• Record extracts:
────────────────

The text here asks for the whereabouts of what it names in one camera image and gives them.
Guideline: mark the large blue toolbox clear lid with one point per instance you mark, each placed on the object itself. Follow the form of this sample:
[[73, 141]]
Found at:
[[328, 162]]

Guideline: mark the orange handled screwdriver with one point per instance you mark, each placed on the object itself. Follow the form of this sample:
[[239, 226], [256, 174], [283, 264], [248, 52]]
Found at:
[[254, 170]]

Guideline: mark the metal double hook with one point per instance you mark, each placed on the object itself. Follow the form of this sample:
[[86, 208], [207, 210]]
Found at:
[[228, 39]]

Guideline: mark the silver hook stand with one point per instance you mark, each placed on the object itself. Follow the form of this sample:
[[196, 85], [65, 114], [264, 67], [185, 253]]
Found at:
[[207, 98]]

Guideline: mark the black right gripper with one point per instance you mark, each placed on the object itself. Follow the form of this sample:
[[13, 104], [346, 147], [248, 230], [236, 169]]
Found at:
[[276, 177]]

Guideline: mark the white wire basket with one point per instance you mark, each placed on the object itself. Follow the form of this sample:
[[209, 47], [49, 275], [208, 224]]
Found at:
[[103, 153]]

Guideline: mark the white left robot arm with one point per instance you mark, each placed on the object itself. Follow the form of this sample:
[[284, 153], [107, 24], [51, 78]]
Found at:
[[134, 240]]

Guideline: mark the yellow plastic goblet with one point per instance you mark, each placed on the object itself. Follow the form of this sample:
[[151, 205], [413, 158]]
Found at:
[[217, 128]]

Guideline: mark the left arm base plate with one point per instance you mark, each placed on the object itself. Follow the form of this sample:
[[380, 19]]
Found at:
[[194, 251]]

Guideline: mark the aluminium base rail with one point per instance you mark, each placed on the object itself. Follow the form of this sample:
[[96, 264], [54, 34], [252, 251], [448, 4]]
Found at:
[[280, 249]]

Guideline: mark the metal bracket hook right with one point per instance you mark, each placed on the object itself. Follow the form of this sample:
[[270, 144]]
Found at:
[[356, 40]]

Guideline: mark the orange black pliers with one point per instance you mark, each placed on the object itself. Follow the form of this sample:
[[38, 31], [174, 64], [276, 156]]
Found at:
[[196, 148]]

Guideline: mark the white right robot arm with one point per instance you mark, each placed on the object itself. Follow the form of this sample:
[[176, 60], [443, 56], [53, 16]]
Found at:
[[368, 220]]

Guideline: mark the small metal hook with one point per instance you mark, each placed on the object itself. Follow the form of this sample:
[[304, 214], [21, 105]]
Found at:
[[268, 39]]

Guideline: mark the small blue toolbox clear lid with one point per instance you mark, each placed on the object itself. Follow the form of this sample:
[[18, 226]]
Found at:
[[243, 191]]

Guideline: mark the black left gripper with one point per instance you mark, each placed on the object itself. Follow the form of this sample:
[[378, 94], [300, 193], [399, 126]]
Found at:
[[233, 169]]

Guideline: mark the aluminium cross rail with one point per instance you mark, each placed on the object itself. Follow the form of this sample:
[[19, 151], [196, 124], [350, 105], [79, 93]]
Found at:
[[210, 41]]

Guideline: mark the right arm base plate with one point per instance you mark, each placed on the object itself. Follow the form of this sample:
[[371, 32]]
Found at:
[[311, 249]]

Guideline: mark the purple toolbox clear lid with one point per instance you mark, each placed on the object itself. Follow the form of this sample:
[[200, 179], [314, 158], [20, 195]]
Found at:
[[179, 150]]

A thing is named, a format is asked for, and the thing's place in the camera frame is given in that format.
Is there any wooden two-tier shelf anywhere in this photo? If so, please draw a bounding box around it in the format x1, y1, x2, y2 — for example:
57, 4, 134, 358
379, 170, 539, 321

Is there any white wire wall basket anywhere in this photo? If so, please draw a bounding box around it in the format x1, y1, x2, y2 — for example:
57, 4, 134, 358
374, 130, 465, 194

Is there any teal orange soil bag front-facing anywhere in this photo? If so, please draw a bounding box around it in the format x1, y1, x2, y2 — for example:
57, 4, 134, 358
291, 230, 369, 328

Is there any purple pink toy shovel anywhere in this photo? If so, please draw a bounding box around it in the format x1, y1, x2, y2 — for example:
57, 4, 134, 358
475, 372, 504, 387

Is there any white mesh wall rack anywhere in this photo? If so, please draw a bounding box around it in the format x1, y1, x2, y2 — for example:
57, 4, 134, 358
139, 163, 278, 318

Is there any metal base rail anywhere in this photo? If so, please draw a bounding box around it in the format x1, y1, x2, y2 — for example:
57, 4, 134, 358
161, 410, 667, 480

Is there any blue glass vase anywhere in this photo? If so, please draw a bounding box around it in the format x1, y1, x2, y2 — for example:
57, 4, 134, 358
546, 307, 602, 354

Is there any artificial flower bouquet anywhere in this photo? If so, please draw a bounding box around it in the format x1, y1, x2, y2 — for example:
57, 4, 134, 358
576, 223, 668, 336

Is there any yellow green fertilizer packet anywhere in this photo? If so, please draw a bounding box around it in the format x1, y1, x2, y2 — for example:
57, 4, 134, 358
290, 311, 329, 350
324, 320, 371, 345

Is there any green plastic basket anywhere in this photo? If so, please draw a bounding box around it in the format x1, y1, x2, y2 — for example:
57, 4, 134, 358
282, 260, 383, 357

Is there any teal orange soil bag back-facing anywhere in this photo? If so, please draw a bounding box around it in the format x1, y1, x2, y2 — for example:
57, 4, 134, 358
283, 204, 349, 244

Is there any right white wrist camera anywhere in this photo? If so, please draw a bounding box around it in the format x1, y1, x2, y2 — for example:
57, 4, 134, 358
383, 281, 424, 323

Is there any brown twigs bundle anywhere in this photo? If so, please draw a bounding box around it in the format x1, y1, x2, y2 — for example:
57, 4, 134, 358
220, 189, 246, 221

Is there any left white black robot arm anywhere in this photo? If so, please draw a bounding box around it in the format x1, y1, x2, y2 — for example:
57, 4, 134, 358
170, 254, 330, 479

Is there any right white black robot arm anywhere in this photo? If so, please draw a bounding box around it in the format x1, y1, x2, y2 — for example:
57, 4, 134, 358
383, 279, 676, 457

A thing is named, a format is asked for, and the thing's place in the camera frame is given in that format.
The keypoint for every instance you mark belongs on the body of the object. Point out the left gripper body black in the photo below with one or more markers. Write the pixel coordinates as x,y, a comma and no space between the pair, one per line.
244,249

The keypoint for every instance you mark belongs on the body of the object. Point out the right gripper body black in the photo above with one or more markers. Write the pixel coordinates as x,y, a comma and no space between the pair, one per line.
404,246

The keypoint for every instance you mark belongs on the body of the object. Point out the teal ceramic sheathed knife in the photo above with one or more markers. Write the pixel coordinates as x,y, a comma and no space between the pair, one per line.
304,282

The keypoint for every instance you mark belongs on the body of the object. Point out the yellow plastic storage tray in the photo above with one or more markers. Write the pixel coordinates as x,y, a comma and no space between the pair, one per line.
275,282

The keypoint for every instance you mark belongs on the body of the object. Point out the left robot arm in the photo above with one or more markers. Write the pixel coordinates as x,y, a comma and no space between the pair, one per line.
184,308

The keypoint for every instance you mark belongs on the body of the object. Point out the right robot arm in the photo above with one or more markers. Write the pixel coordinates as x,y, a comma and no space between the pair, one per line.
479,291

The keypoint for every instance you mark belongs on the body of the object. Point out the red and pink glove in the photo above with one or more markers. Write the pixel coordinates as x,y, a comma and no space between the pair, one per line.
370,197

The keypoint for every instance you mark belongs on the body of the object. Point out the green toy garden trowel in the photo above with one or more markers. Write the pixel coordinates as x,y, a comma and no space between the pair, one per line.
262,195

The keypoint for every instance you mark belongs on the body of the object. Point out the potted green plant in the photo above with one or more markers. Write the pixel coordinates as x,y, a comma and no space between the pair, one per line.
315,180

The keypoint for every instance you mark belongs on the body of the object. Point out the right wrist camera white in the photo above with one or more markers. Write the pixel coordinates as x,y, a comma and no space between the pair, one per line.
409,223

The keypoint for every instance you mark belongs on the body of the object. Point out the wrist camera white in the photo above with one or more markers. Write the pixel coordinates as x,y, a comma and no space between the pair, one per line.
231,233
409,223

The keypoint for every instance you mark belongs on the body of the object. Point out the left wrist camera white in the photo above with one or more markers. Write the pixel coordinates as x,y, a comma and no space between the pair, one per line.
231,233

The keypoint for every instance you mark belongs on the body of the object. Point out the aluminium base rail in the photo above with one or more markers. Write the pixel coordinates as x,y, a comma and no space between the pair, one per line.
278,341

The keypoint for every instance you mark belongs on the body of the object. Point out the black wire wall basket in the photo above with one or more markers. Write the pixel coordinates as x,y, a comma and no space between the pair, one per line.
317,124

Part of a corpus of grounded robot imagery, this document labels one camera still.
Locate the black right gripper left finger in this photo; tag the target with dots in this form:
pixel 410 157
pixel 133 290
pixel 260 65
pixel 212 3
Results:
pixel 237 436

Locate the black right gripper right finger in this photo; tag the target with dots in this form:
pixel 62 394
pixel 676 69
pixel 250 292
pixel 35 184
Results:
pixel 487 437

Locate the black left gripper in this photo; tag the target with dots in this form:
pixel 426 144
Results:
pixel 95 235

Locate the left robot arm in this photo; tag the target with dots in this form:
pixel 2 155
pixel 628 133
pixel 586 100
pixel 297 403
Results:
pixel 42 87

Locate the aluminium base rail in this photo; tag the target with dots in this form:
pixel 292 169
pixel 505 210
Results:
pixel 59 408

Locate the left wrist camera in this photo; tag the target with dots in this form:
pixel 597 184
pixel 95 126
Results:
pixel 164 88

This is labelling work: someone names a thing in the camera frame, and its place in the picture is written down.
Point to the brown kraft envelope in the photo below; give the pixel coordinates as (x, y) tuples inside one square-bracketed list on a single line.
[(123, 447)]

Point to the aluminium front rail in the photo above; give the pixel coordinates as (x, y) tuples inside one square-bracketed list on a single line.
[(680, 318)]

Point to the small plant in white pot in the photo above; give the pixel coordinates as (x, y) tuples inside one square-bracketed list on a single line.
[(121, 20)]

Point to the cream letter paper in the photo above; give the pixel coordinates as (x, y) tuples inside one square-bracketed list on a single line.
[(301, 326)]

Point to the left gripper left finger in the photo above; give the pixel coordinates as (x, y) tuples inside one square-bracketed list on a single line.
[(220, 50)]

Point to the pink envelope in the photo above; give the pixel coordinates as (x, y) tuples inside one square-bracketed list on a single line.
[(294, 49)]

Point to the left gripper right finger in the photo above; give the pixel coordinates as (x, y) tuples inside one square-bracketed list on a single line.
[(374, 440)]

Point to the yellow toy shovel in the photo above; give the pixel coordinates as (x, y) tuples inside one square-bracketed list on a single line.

────────────────

• Prompt: What lines in the listing contain "orange"? Copy them all.

• Task result:
Guideline: mark the orange handled screwdriver with one point per instance you mark, each placed on the object itself. Follow the form of this sample:
Guideline: mark the orange black pliers with one point per instance you mark, each placed on the object itself. Follow the form of this sample:
Is there any teal orange soil bag front-facing anywhere in this photo? If so, please draw a bounding box around it in the format x1, y1, x2, y2 — for example:
Is there any teal orange soil bag back-facing anywhere in this photo? If so, please draw a bounding box around it in the format x1, y1, x2, y2 — for example:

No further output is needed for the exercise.